In “1917”, the decisive dialogue is delivered in at least three places, and by officers, one of whom very compassionately tells the soldier who has just lost his friend “not to dwell on it”, that doing no good at all to anyone. A second officer had told the two buddies not to give their message to the commanding officer unless there were other people in the room because some officers just love to go to battle, and the officer who receives the message hesitates before ordering the attack to stand down, suggesting that he was so tempted but had the sense to obey, however much he had, by necessity, given his emotions over to the attack mode. 

The viewer has by this time come to the gravamen of “1917”, which is not, as some critics have suggested, to reduce the movie to the cliche that soldiers lose their innocence. In fact the soldier who survived had already been at the Battle of the Somme and sold the medal he got there for a bottle of wine. He had no innocence to lose. Rather, it is that military units remain cohesive in the face of staggering losses past and expected, that officers are humane and practical rather than the martinet Adolphe Menjou is in Kubrick’s “Paths of Glory”, and that ordinary soldiers remain true to their duty even if they could evade it. They want to do the honorable thing. That is what is amazing about wars: not that units or societies fall apart but that they remain coherent. That is the lesson of the First World War and it carries through until today.
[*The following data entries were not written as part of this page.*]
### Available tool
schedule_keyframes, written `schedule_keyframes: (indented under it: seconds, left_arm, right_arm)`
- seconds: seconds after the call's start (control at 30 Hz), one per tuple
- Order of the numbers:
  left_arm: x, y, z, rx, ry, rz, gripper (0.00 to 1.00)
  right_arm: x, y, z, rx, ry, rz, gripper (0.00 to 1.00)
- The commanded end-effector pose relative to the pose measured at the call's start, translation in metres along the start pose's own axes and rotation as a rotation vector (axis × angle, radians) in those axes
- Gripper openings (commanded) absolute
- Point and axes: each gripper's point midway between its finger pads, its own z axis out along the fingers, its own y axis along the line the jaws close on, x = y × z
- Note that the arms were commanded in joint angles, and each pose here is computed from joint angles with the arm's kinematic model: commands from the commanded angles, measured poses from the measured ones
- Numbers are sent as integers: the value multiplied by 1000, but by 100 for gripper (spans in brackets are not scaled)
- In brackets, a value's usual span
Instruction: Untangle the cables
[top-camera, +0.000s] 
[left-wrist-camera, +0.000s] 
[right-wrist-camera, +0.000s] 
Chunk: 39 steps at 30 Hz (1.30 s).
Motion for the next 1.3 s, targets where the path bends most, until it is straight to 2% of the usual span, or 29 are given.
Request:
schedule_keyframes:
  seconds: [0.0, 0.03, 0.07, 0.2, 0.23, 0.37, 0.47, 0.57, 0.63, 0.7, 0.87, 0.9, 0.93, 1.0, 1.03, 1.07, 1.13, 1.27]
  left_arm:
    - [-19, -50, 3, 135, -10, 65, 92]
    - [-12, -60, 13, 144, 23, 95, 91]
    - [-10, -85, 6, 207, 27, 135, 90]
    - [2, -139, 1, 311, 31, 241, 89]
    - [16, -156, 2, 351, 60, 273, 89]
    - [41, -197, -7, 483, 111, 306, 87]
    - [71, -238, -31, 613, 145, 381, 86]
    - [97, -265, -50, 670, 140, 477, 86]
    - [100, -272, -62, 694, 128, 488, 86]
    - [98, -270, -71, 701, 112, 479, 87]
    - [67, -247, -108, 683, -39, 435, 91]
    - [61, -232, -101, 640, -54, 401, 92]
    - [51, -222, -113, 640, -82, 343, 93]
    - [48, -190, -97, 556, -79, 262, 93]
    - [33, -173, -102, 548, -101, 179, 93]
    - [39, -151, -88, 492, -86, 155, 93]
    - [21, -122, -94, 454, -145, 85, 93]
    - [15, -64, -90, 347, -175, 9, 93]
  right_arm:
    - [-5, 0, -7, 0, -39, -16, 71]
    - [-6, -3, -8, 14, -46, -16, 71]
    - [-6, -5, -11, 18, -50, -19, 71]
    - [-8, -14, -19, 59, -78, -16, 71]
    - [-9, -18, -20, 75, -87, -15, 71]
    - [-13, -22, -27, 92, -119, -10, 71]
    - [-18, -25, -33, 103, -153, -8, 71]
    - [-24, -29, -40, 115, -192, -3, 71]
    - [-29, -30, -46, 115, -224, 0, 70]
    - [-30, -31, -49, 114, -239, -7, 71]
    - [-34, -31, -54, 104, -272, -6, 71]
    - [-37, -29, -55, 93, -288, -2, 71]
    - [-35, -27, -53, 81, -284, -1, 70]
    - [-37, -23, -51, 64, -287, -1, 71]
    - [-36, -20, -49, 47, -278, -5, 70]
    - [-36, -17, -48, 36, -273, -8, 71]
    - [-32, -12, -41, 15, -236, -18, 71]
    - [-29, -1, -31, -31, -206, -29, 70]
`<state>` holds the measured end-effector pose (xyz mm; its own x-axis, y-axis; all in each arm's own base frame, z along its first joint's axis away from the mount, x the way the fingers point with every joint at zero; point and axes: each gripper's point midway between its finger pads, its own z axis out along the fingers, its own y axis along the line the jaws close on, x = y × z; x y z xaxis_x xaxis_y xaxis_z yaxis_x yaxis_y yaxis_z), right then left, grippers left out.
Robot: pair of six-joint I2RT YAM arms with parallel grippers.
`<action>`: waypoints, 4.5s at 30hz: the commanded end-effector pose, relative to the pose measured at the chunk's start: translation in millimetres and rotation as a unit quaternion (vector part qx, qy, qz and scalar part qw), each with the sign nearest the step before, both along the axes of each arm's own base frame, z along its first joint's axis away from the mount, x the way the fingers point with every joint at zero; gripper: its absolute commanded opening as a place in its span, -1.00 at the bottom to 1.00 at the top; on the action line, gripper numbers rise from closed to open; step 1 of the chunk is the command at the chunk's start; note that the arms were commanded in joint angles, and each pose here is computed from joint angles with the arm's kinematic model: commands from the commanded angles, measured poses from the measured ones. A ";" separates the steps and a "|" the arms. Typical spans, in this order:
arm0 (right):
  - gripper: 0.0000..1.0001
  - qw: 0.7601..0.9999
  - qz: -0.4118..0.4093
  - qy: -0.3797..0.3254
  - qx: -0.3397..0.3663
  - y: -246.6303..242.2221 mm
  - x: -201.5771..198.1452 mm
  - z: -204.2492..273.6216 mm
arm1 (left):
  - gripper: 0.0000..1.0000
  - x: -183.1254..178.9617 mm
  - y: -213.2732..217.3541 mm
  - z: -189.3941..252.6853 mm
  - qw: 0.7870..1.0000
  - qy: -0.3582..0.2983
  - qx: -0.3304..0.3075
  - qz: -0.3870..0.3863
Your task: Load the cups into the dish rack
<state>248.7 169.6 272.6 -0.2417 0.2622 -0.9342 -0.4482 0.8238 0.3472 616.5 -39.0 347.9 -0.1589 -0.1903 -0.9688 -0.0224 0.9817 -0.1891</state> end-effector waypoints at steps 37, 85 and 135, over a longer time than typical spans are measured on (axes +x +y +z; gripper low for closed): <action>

The enemy does not give up unless it has been forced to by force of arms. That is true of Vietnam, of Afghanistan, of the Israeli-Palestinian hundred years war. 

So meaning does emerge from storytelling, and part of the reason for that are the five elements of storytelling that I have pointed to. There is the basic story line, set at the beginning, which just gets played out, and so the ending is somehow there in the beginning and so the message is clear if you just have ears to listen. There is the information provided in the course of storytelling that provides the texture of the experience and that may be the most important thing to carry away, as happens in every war movie because it is the experience of military life that a viewer or reader comes to appreciate as the meaning of the movie or novel. There are the the sometime more overtly allegorical allusions in the midst of the literary or cinema form that orient the reader and viewer to what is going on and so provide context or even what the experience is about in that it is nothing more than the working out of conventions, as happens in many a romantic comedy, such as “Bringing Up Baby” or romantic tragedy, like “Jane Eyre”. There are the dramatic intrusion of events, which turn the tables on the plot, as they do in “The Count of Monte Cristo”, as well as supplying the revenge motive which haunts the rest of the novel, or else are just happenstance where the characters must pick up the pieces and figure out how to make a new story out of things, as happens in “Mice and Men”, when the two young men turn from being hangers on to being fugitives. There is dialogue, which is a thing onto itself, sometimes reflecting dynamics in the story already there and sometimes altering them, as happens when Huck is able to see through how fakers try to use language to their advantage and will not allow himself to be fooled again by talk. All put together, they allow a novel or a movie or some other fiction to become a coherent whole and so convey itself to the audience, and that is its meaning, whether or not that is appreciated the first time out or after having ruminated over a work for sixty or more years. These effects are to some extent independent of the storyteller in that they work on their own, giving weight to a literary or filmic experience though, of course, some writers and filmmakers are better able to exploit these resources for emotion and meaning.